▶ _EXERCISE DIRECTIONS_: When writing out the listing below, reproduce every word exactly and skip the pictures.

====== DATA EXTRACT ======

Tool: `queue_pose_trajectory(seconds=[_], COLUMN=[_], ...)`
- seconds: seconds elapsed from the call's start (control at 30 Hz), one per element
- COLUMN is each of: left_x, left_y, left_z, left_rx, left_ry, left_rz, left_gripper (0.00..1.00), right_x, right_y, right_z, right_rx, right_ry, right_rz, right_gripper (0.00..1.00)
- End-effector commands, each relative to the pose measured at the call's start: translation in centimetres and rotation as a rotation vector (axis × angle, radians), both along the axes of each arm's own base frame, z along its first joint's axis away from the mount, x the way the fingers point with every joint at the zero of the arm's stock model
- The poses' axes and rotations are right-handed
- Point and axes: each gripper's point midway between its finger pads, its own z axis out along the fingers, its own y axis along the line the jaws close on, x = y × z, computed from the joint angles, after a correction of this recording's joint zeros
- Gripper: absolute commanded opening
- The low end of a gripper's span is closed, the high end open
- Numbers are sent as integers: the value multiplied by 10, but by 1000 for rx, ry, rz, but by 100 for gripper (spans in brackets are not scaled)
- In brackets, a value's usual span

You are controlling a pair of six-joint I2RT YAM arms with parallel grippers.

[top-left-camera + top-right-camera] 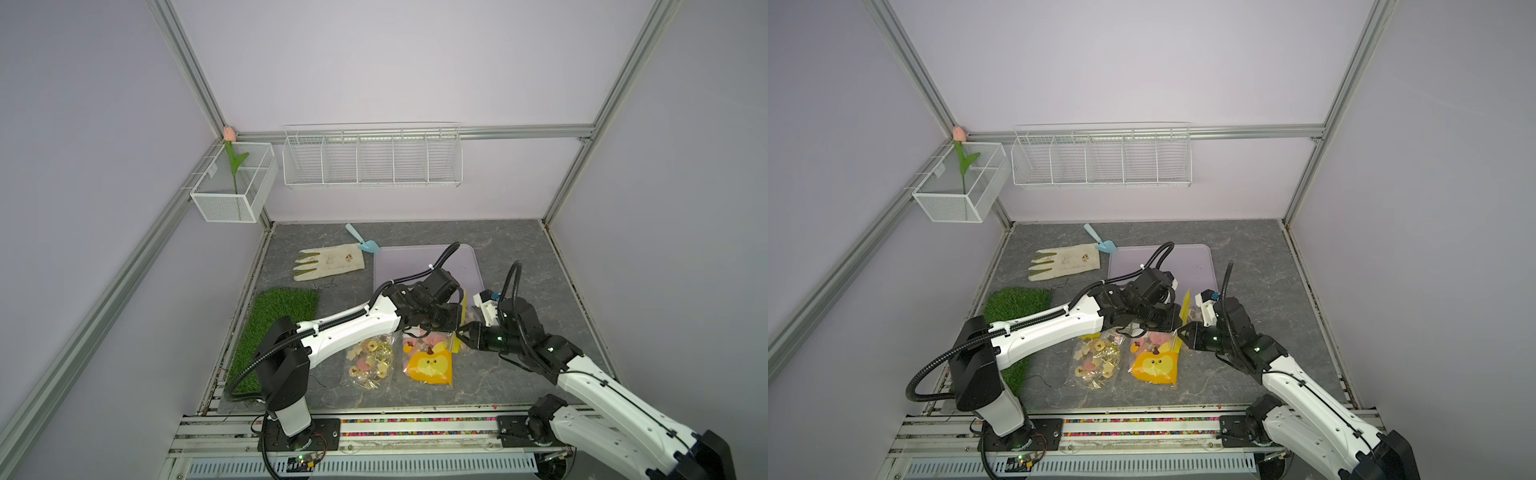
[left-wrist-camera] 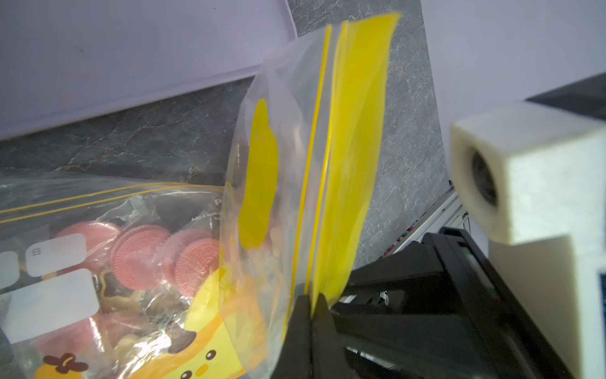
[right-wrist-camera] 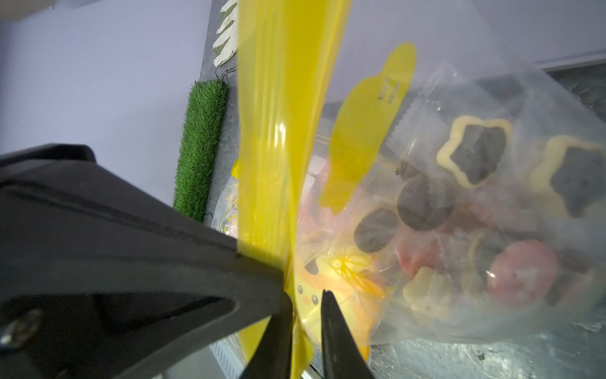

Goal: Pour cookies out of the ziploc bag
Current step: Open the ziploc bag at the center of the board.

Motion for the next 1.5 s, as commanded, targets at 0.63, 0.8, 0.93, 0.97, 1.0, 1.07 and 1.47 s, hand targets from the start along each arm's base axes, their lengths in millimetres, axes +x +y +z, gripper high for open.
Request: queue_pose_trajectory(seconds=[0.63,0.8,0.93,0.97,1.0,1.07,1.47], left_x=[-23,-15,-7,-5,-3,1,8], left_y=[10,11,6,6,6,7,3], left_z=[5,-1,1,2,1,-3,-15], left_rx=[-68,-43,-52,-50,-39,-13,29], left_ry=[28,-3,-24,-31,-37,-44,-51], left_rz=[-84,-54,-31,-26,-20,-8,-5], left_gripper=[25,28,30,30,30,29,16], right_x=[8,7,6,6,6,5,4], right_y=[1,3,2,2,2,1,-2], right_z=[11,11,10,10,10,12,11], right_rx=[17,20,12,13,13,13,-2], right_ry=[-28,-20,-17,-16,-16,-21,-17], right_rz=[-35,-21,-22,-24,-23,-22,-28], right_gripper=[6,6,6,6,6,6,6])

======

▶ _SOLUTION TO THE PROBLEM_:
Tool: `queue_pose_trajectory(seconds=[_], COLUMN=[_], ...)`
- seconds: seconds elapsed from the call's start (control at 30 Hz), one per element
- COLUMN is each of: left_x, left_y, left_z, left_rx, left_ry, left_rz, left_gripper (0.00..1.00), right_x, right_y, right_z, right_rx, right_ry, right_rz, right_gripper (0.00..1.00)
- End-effector commands, each relative to the pose measured at the call's start: translation in centimetres and rotation as a rotation vector (axis × angle, radians), both along the axes of each arm's own base frame, z along its first joint's axis away from the mount, x the way the fingers point with every joint at the zero of the arm's stock model
- The poses' axes and rotations are right-handed
- Point and axes: each gripper's point midway between its finger pads, its own z axis out along the fingers, its own y axis along the line the jaws close on, x = y × z, computed from the joint angles, after a correction of this recording's joint zeros
- Gripper: absolute commanded opening
- The low end of a gripper's span is closed, the high end open
- Numbers are sent as integers: the value multiplied by 10, but by 1000 for rx, ry, rz, but by 100 for gripper (spans in brackets are not scaled)
- In brackets, a value's usual span

You are controlling a pair of six-joint I2RT YAM arms with parallel grippers.

[top-left-camera + top-right-camera] 
[left-wrist-camera] 
[right-wrist-camera] 

Goal: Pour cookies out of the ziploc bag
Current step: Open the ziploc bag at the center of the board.

Motion for the next 1.5 s, as commanded, targets at 0.63, 0.8, 0.93, 0.97, 1.0, 1.07 and 1.47 s, hand targets from the start along each arm's base axes, their lengths in millimetres, axes +x +y +z, gripper high for open.
Request: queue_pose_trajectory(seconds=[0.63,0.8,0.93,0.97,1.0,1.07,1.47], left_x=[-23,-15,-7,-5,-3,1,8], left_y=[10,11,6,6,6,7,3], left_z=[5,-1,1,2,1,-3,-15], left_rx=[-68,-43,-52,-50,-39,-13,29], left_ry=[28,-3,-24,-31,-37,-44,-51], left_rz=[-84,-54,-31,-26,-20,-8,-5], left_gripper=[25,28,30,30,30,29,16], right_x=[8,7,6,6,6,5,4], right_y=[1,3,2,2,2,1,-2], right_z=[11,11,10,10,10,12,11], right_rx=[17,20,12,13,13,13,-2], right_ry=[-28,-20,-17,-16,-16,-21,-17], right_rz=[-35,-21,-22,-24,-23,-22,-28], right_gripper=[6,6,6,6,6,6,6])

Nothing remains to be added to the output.